Mas, como mostra o furor sobre o caso dos direitos ao aborto no Texas, essa medida é imperfeita. Nesse caso, em vez de interromper sumariamente o status quo estabelecido por um tribunal inferior, a maioria da Suprema Corte decidiu não anular o que um tribunal de apelação havia feito.
Entenda a Lei de Aborto do Texas
De fato, em outra opinião divergente – à qual a juíza Kagan se juntou – a juíza Sonia Sotomayor sugeriu que o problema no caso do Texas era um uso insuficientemente agressivo da súmula para alterar o cenário legal. Ela disse que o tribunal deveria ter ordenado rapidamente o que ela chamou de “uma lei flagrantemente inconstitucional”.

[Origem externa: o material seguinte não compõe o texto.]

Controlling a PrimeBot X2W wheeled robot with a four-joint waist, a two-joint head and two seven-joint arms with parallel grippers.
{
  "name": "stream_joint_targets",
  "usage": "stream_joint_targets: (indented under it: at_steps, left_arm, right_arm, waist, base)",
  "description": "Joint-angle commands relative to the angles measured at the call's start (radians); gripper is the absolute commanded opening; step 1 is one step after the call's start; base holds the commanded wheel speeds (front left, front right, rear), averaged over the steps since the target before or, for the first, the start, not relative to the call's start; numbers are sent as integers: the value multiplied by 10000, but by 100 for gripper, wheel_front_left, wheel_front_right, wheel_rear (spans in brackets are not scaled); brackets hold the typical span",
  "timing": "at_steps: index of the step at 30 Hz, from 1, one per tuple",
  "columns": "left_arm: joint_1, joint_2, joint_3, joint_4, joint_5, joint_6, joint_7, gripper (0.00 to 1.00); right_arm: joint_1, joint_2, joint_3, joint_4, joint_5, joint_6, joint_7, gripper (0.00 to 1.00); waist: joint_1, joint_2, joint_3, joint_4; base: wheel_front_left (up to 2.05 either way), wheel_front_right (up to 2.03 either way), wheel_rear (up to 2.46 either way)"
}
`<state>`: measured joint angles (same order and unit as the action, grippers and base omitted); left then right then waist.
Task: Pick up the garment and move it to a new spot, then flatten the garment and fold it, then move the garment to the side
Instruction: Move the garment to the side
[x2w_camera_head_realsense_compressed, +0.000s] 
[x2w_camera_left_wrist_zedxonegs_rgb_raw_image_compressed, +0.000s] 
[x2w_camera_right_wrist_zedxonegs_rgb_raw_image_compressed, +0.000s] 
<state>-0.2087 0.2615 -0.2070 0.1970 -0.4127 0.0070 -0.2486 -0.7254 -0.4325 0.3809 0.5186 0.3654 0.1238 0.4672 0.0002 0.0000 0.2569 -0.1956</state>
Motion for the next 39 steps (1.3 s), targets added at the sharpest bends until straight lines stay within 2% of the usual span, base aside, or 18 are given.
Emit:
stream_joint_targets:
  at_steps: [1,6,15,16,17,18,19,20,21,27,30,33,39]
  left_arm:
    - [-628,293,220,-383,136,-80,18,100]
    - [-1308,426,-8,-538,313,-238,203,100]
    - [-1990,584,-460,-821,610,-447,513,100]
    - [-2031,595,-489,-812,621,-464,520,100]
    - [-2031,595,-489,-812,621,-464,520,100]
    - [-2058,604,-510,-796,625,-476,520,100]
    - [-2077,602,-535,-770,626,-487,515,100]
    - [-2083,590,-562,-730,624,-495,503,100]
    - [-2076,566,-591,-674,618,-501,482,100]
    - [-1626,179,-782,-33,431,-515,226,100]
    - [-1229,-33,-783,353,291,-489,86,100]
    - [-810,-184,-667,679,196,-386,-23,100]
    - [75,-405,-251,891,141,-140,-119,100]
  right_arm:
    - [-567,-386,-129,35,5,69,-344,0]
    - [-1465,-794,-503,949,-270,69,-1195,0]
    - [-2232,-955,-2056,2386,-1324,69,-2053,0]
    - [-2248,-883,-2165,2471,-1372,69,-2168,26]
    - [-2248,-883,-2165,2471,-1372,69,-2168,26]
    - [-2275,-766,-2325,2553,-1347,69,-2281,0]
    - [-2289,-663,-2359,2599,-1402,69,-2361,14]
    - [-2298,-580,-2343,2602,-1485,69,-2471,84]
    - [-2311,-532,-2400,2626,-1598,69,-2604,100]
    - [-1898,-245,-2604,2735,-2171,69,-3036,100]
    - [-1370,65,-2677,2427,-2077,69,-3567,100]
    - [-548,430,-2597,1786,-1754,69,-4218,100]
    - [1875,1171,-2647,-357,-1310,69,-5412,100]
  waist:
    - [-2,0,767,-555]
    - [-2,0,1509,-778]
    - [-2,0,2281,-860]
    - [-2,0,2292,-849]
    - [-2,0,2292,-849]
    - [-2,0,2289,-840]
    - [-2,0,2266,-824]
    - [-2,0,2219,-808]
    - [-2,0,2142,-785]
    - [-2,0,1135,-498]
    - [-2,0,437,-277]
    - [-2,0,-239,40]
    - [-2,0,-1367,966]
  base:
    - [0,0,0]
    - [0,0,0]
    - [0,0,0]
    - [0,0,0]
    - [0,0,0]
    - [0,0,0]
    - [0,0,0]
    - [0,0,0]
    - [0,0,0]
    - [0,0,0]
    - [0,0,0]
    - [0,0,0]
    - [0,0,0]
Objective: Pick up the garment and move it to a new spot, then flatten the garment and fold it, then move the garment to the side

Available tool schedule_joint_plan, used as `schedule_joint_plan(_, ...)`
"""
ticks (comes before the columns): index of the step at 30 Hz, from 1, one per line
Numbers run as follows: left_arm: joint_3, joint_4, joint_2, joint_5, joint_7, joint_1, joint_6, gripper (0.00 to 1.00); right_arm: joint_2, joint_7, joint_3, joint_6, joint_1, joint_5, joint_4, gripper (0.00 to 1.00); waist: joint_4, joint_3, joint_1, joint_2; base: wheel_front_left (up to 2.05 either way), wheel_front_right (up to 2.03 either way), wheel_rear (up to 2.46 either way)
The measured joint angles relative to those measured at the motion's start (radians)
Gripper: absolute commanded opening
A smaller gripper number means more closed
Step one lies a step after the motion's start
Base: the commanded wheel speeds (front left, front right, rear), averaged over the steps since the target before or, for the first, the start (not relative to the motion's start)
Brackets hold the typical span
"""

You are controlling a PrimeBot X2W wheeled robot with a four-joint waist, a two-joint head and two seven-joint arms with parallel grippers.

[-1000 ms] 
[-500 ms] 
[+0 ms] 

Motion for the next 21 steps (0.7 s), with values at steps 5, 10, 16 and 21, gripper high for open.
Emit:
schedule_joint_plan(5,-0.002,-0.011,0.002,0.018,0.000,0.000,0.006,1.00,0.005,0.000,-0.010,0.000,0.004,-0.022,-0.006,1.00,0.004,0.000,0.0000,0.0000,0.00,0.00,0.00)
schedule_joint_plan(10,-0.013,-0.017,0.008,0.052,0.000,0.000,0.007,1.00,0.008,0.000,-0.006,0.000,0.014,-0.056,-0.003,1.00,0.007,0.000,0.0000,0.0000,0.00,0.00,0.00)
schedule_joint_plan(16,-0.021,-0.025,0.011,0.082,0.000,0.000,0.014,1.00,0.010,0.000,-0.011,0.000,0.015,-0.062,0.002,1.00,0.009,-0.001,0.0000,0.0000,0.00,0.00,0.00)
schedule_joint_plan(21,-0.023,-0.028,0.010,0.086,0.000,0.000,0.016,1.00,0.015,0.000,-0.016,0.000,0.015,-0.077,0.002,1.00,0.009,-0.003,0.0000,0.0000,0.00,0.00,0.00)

Bray argumentou que o que está acontecendo é parcialmente explicado por uma mudança nos tribunais inferiores: eles parecem cada vez mais dispostos a emitir liminares nacionais bloqueando políticas governamentais em casos politicamente contenciosos, muitas vezes trazidos por demandantes que deliberadamente entraram com ações em áreas particularmente liberais ou conservadoras, dependendo de quem é o presidente.
Os juízes do Texas emitiram liminares bloqueando as políticas do presidente Barack Obama, como proteger os pais de cidadãos americanos da deportação. Juízes em estados como a Califórnia fizeram o mesmo para bloquear as políticas do presidente Donald J. Trump, como proibir viagens de cidadãos de vários países muçulmanos. Mês passado, um juiz no Texas, exigiu que o governo Biden restabelecesse um programa da era Trump que força os requerentes de asilo na fronteira sudoeste a permanecer no México.
Essas liminares de âmbito nacional por um único juiz levam o governo a entrar com recursos de emergência, que chegam à Suprema Corte por meio de sua súmula-sombra. E como o tribunal adquiriu o hábito de aceitar com mais frequência recursos de emergência em questões de alto perfil, ele também se tornou mais receptivo a solicitações semelhantes feitas por demandantes em outros tipos de casos.
Na verdade, Vladeck argumentou que a questão da súmula de hoje não pode ser simplesmente reduzida à questão de liminares em todo o país. Ele observou que o processo que desafia a lei de aborto do Texas e muitas decisões nos últimos anos desafiando as ações locais e estaduais em resposta à pandemia do coronavírus não os envolveu.
Em uma entrevista, Baude – o professor que cunhou o termo “súmula” e que é membro da comissão de Biden da Suprema Corte – disse que outro motivo pelo qual o debate era tão complicado era que havia diferentes tipos de preocupações sobre o o uso crescente do tribunal de suas ordens de emergência para resolver questões rapidamente, e elas apenas se sobrepunham parcialmente.
Uma preocupação, disse ele, é substantiva: o tribunal pode chegar ao resultado errado porque está se precipitando. Outra é processual: independentemente do resultado, não é justo para as partes que não têm a chance de ser ouvidas plenamente antes da decisão. Uma terceira é sobre transparência: o tribunal deve se explicar detalhadamente e divulgar como cada juiz votou.
Mas o alvoroço sobre a forma como a maioria está lidando com a lei antiaborto do Texas, disse ele, parece mais centrado em outra preocupação: que a maioria conservadora no tribunal não está sendo imparcial ou consistente sobre quando decide intervir com uma ordem de emergência.
“Acho que a verdadeira preocupação é que o tribunal tem feito ações agressivas em alguns dos casos de imigração e da Covid, e aqui não está”, disse ele. “E por que, quando é uma restrição da Covid no serviço religioso, o tribunal entra correndo, no meio da noite, para parar o governo, mas quando é uma lei antiaborto, o tribunal a deixa ir?”